Herr Groll schüttelte den Kopf. «Es ist eine Schande, dass Rendi-Wagner von den Frauen ebenso im Stich gelassen wird wie seinerzeit Gabriele Schaunig in Kärnten. Im übrigen weise ich darauf hin, dass sowohl Rendi-Wagner als auch Schaunig das Studium mit dem Doktortitel abgeschlossen haben, was man von den wenigsten ihre männlichen Kollegen sagen kann.»
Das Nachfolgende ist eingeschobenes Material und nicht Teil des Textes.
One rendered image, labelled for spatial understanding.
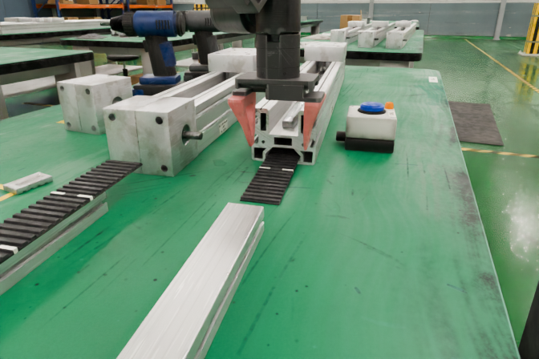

«Ergänzung angenommen», sagte der Dozent. «Frauen müssen doppelt so gut sein wie Männer, wenn sie eine Chance auf Leitungspositionen haben wollen. Kommen wir zu unserer nächsten Erzählung. Sie spielt in Deutschland. Dort strahlte der Sender RTL 2017 einen Bericht über die Misshandlung behinderter Menschen aus. In einem verdeckt angefertigten Video aus einer Lebenshilfe-Werkstatt schikanierten Betreuer behinderte Frauen. Ein Mädchen, das nicht sprechen konnte, wurde wie ein Hund behandelt, man ließ sie stolpern und stürzen. Niemand half. Die Kölner Staatsanwaltschaft erhob Anklage, die meisten Punkte wurden ausgeschieden, lediglich in einem Fall kam es zu einer Verurteilung. Das fortgesetzte, gemeine Quälen von behinderten Frauen wurde mit der horrenden Strafe von 2.400 Euro sanktioniert.»

«Das kommt einer Aufforderung gleich, die Folterpraxis fortzusetzen», sagte Groll mit vor Zorn bebender Stimme.

Er teile diese Einschätzung, meinte der Dozent und legte die dritte Erzählung vor: «Die höchsten Vertreter der EU-Staaten kamen am 20. Juni 2019 überein, das Ziel der Klimaneutralität bis zum Jahr 2050 abzulehnen. Vor allem Polen, aber auch Ungarn, Tschechien und Estland blockierten den Entwurf zur Bekämpfung der Klima-Krise und verlangten im Gegenzug unverschämterweise noch mehr Geld von der EU.

Ziehen wir also das Fazit: Wie stellt sich dieser Ausschnitt aus dem europäischen Alltag dar? Wer gewinnt, untersuchen wir das nächste Mal, wer auf der Strecke bleibt, liegt auf der Hand.»

«Frauen, behinderte Menschen und die Natur», sagte Groll bitter.

Er könne es nicht trefflicher formulieren, antwortete der Dozent.

Die beiden setzten den Weg zum Westbahnhof fort und schickten sich an, den Europaplatz zu queren.